L'ex-patron d'une usine endommage ses machines avant leur vente

Par latribune.fr  |   |  439  mots
À l'ancienne usine de Docelles, les cylindres de ce type sont désormais endommagés et inutilisables.
Dans le catalogue de la vente, prévue mardi à Epinal, certains équipements de ce qui fut longtemps la plus vieille usine en activité en France portent la mention "cylindres percés" : les acheteurs éventuels sont ainsi dûment avertis que les appareils concernés vaudront surtout pour leur poids en métal.

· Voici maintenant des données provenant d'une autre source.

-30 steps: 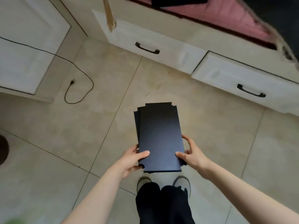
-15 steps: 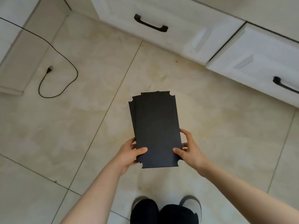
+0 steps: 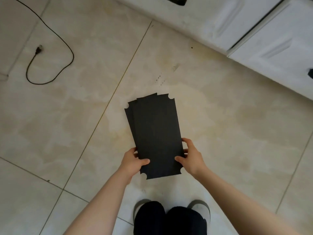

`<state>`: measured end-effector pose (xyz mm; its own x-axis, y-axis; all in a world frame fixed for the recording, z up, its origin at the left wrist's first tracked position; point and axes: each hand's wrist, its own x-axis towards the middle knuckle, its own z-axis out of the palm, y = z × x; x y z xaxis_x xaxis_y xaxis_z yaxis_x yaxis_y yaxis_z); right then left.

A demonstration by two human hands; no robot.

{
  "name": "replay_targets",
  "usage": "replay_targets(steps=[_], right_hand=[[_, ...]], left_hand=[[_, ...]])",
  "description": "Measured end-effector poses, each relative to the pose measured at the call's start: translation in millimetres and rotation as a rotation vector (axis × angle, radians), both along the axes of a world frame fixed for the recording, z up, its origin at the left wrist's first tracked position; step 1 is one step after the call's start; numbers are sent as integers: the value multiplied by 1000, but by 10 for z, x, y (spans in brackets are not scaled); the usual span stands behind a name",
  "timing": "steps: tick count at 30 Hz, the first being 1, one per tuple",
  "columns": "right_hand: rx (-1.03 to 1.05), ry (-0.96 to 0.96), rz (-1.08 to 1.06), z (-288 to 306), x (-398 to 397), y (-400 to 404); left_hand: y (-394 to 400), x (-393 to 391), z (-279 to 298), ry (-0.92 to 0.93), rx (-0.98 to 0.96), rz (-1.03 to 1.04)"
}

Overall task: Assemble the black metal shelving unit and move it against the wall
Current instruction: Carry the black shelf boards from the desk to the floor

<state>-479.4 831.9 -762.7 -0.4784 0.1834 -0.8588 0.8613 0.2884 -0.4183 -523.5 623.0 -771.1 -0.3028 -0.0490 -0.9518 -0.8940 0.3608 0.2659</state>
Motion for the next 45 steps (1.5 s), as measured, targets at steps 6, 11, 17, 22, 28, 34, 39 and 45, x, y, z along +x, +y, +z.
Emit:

"Ils ont tout fait pour qu'il n'y ait pas de reprise d'activité." L'ancien délégué CDFT de l'ex-usine UPM de Docelles, Gildas Bannerot, jette un regard amer sur l'action de l'ex-propriétaire de l'endroit où il a travaillé 37 ans. Fermée en 2014 après cinq siècles d'activité, l'ancienne papeterie vosgienne doit voir ses machines être vendues aux enchères mardi. Le problème ? Elles ont été endommagées pour éviter qu'elles ne puissent être rachetées par des concurrents, a appris dimanche l'AFP de sources concordantes.

Dans le catalogue de la vente, prévue mardi à Epinal, certains équipements de ce qui fut longtemps la plus vieille usine en activité en France portent la mention "cylindres percés" : les acheteurs éventuels sont ainsi dûment avertis que les appareils concernés vaudront surtout pour leur poids en métal.

La société qui a acheté en juin le site de Docelles - et qui souhaite se débarrasser des machines cette semaine aux enchères - était parfaitement au courant que les appareils étaient hors d'usage, assure-t-il. Ce dossier n'est donc pas celui d'un "patron voyou qui viendrait détruire en cachette l'outil de travail", souligne auprès de l'AFP Jean Kubiak, l'actuel représentant en France du groupe UPM et avant-dernier directeur du site vosgien, de 2008 à 2012.

Les anciens salariés voulaient racheter l'usine

Après la fermeture de l'usine, qui avait laissé 162 personnes sur le carreau en janvier 2014, certains anciens salariés s'étaient battus en justice, mais en vain, pour reprendre l'usine: le propriétaire du site, le groupe finlandais UPM, avait refusé de le leur céder à un prix raisonnable.

"Ils ont tout fait pour qu'il n'y ait pas de reprise d'activité", commente Gildas Bannerot.

Les anciens propriétaires "auraient mieux fait de tout vendre directement à des ferrailleurs, plutôt que de les casser comme ça", se désole l'ancien ouvrier de maintenance, qui reconnaît toutefois que "sur le fond, ça n'aurait pas changé grand chose".

Si Jean Kubiak reconnaît que cette mise hors d'usage des anciennes machines "crée une émotion compréhensible", elle doit selon lui être considérée "en fonction du contexte économique".

"Effectivement, les rouleaux de la machine à papier ont été percés, afin d'éviter qu'un concurrent puisse les utiliser", a expliqué l'ancien directeur du site vosgien. Et d'ajouter :

"Je ressens cette charge émotionnelle. J'étais dans cette usine. Je sais ce que ça signifie, cet attachement à un outil industriel. En même temps je sais ce que c'est de devoir vendre une tonne de papier et d'être en concurrence avec le marché mondial."